One of the things Oracle likes to do for its products is to publish security guides for administrators & developers to know how to build systems that meet their security needs. For Solaris, we started this with Solaris 11, providing a guide for sysadmins to find where the security relevant configuration options were documented. The Solaris 11.1 Security Guidelines extend this to cover new security features, such as Address Space Layout Randomization (ASLR) and Read-Only Zones, as well as adding additional guidelines for existing features, such as how to limit the size of tmpfs filesystems, to avoid users driving the system into swap thrashing situations.
For developers, the corresponding document is the Developer's Guide to Oracle Solaris 11 Security, which has been the source for years for documentation of security-relevant Solaris API's such as PAM, GSS-API, and the Solaris Cryptographic Framework. For Solaris 11.1, a new appendix was added to start providing Secure Coding Guidelines for Developers, leveraging the CERT Secure Coding Standards and OWASP guidelines to provide the base recommendations for common programming languages and their standard API's. Solaris specific secure programming guidance was added via links to other documentation in the product doc set.
In parallel, we updated the Solaris C Libary Functions security considerations list with details of Solaris 11 enhancements such as FD_CLOEXEC flags, additional *at() functions, and new stdio functions such as asprintf() and getline().

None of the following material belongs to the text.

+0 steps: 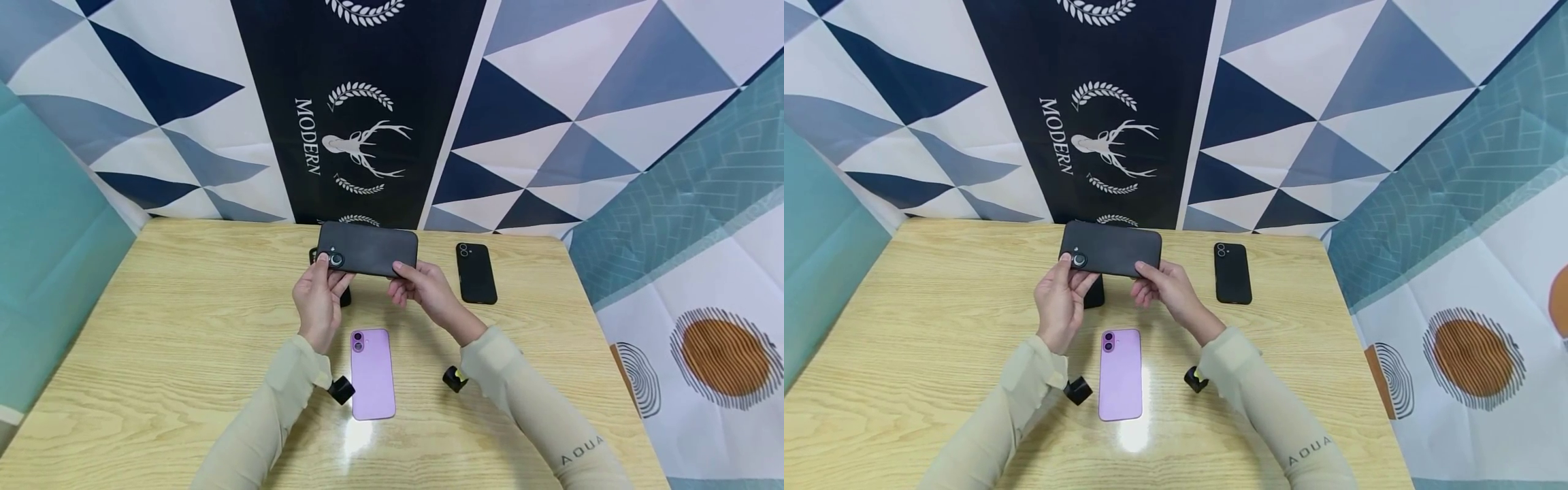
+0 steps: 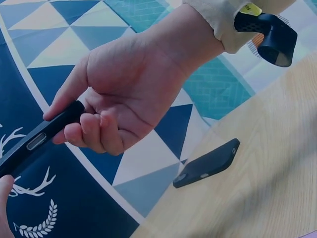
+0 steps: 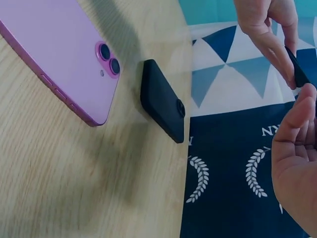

A number of code examples throughout the Solaris 11.1 doc set were updated to follow these recommendations, changing unbounded strcpy() calls to strlcpy(), sprintf() to snprintf(), etc. so that developers following our examples start out with safer code. The Writing Device Drivers guide even had the appendix updated to list which of these utility functions, like snprintf() and strlcpy(), are now available via the Kernel DDI.
Of course all the big new features got documented, and some major efforts were put into refactoring and renovation, but there were also a lot of smaller things that got fixed as well in the nearly a year between the Solaris 11 and 11.1 doc releases - again too many to list here, but a random sampling of the ones I know about & found interesting or useful:
- The Privileges section of the DTrace Guide now gives users a pointer to find out how to set up DTrace privileges for non-global zones and what limitations are in place there.
- A new section on Recommended iSCSI Configuration Practices was added to the iSCSI configuration section when it moved into the SAN Configuration and Multipathing administration guide.
- The Managing System Power Services section contains an expanded explanation of the various tunables for power management in Solaris 11.1.
- The sample dcmd sources in /usr/demo/mdb were updated to include ::help output, so that developers like myself who follow the examples don't forget to include it (until a helpful code reviewer pointed it out while reviewing the mdb module changes for Xorg 1.12). The README file in that directory was updated to show the correct paths for installing both kernel & userspace modules, including the 64-bit variants.